Junto con muchos más estaba ahí la familia de periquitos armando su enorme nido en el eucalipto con los coquitos … que me habían robado!!!

Cuando volvía casa masticando la primera torta negra, la risa de las chicas me alcanzó antes de entrar.
Un pájaro bastante grande de pico punteagudo gritaba desde lo alto del cable de luz y se lanzaba hacia el parque atacando al pobre Toto y el perro, con la cola entre las patas corría sin saber qué le pasaba porque claro, desde abajo no había visto venir la amenaza. Apenas si le daba tiempo a buscar algún refugio que otra vez gritaba no sé si para darse ánimo o sería una especie de insulto pajareril y volvía otra vez a la carga sobre el lomo de mi vulnerable mascota.

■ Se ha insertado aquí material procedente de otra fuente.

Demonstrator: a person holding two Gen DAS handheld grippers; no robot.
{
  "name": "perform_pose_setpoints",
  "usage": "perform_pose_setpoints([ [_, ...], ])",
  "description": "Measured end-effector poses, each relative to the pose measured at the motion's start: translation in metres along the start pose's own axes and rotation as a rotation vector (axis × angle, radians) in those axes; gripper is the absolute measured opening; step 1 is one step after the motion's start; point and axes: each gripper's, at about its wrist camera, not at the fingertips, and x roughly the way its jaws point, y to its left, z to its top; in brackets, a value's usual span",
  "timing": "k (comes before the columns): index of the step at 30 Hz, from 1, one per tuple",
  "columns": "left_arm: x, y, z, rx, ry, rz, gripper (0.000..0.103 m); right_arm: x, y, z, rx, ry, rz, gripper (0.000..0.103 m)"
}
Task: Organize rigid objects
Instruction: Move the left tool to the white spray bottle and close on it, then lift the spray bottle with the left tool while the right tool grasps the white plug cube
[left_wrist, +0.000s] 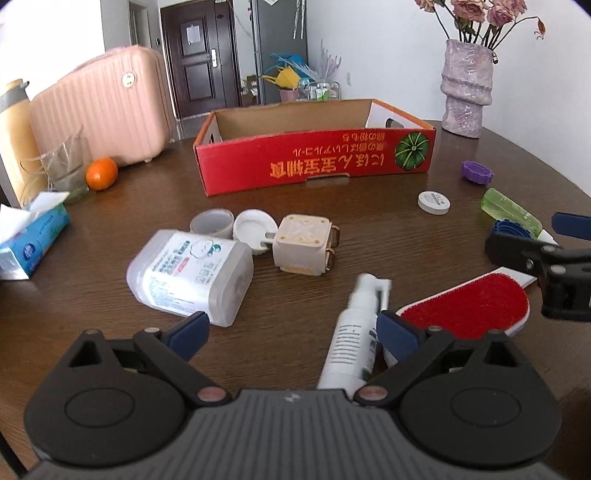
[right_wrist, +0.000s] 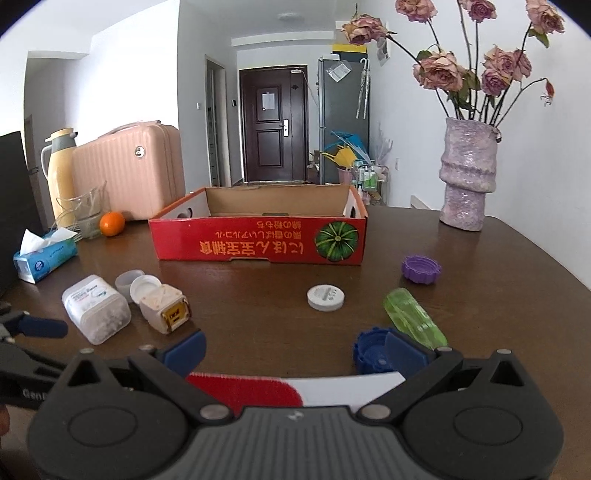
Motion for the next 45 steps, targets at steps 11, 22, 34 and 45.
perform_pose_setpoints([
  [11,0.017,0.004,-0.005,-0.014,0.045,-0.026,0.076,0.011,0.0,-0.008,0.019,-0.005,0.03,0.103],
  [22,0.008,-0.001,-0.009,-0.024,0.01,-0.082,0.028,0.018,0.007,-0.014,-0.016,0.014,0.034,0.103],
  [34,-0.011,0.02,-0.004,-0.097,-0.053,-0.085,0.028,0.021,0.019,-0.007,-0.011,-0.004,0.014,0.103],
  [45,-0.047,0.057,0.011,-0.151,-0.164,-0.064,0.028,0.029,0.066,0.018,-0.104,-0.007,0.082,0.103],
])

Tuvimos que tirarle agua con la manguera para que buscara otro blanco y se echara a volar con rumbo a su guarida, que resultó ser ni más ni menos que otro árbol centenario del parque de “Lo de Carrara”.

Así fue como en una tarde calurosa de enero añoré a los simples pio pio de los horneros de mi niñez y descubrí que no había tanto motivo para envidiar y desear la casa del vecino ya que en definitiva no dejaba de ser un simple antro de ladrones, patoteros y mafiosos.